あと、完成してから気づくこともけっこうあります。図面との相違をチェックするだけじゃなく、追加の要望があればここで出していくわけ。

嫁:「階段が想像より急角度だね。ロフトも考太郎(息子・2歳)が落ちたらキケンかも」
僕:「確かに。ちょっとカッコ悪いけど、ヤツの転落防止用にネットでも付けよっか」
工務店:「では、早速追加の見積もりを出します」
僕:「あ、タダじゃないっすよね」
もちろん建設会社側のミスであれば無償で直してもらえるでしょうが、それ以外は追加料金が発生する。最後の最後までなんだかんだとマネーはかかるもんですね。
もちろん、指摘会の段階でオールオッケーとなれば、晴れて完成です。
僕らの場合、細かい直しがわりとあったんですが、住める状態にはなっているので、とりあえず入居することにしました。直しは「第二期工事」という形で入居後にお願いすることに。
だって、ここまで出来てるの見ちゃったらもう一刻も早く住みたくなっちゃったんですもの!

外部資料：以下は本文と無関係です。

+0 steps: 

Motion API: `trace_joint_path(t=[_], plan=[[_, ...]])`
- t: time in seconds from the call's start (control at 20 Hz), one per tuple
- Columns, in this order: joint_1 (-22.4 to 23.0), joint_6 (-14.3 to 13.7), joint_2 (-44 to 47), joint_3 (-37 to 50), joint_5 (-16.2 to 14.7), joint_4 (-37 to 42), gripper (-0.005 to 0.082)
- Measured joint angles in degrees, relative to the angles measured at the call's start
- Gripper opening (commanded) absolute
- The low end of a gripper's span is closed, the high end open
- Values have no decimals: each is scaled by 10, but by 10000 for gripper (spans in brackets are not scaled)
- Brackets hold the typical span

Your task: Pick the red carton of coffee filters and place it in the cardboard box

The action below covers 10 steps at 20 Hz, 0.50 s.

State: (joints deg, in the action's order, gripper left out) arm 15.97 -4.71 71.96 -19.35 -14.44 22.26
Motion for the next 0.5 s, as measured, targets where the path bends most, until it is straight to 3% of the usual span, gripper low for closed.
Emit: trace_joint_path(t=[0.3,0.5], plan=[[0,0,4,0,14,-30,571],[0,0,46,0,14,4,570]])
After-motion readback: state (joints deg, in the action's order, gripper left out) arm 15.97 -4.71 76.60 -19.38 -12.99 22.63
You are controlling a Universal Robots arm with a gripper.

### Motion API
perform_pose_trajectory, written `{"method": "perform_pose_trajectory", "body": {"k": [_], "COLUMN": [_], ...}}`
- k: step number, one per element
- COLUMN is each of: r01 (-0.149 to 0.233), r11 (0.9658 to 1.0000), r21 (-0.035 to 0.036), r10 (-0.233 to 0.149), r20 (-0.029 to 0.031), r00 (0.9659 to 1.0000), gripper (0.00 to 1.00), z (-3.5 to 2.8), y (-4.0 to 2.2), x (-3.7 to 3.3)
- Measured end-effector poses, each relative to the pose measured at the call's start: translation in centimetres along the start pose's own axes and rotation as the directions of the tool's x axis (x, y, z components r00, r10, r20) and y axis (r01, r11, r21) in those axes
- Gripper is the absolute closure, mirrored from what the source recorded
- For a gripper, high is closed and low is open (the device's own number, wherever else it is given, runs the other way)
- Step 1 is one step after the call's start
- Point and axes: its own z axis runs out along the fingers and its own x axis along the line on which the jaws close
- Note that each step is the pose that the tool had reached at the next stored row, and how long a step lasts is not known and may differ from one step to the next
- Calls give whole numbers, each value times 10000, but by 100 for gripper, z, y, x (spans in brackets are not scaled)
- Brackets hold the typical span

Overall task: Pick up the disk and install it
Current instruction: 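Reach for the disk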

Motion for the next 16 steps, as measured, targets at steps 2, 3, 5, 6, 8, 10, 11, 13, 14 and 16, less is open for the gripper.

と、いうことでいよいよ次回は最終回、晴れて入居の日を迎えますよ!
地鎮祭やら上棟式といった昔ながらの家づくりのならわし。最近はそれらを省略するケースもあると聞きますが、うちの場合はいちおう全部やりました。そしてやって良かったと思ってます。
「昔ながらの伝統だからやるべき」とかそういう立派な理由ではぜんぜんなく「モチ撒きやりたい」っていうしょうもない情熱が発端ではありますが。
ただ、そうした儀式を経ることで、工務店、大工さん、鳶職人、左官さん…自分がこれから何十年と暮らしていく家には、さまざまな人の手が掛けられているんだな、と。そんなことを改めて実感できますよ!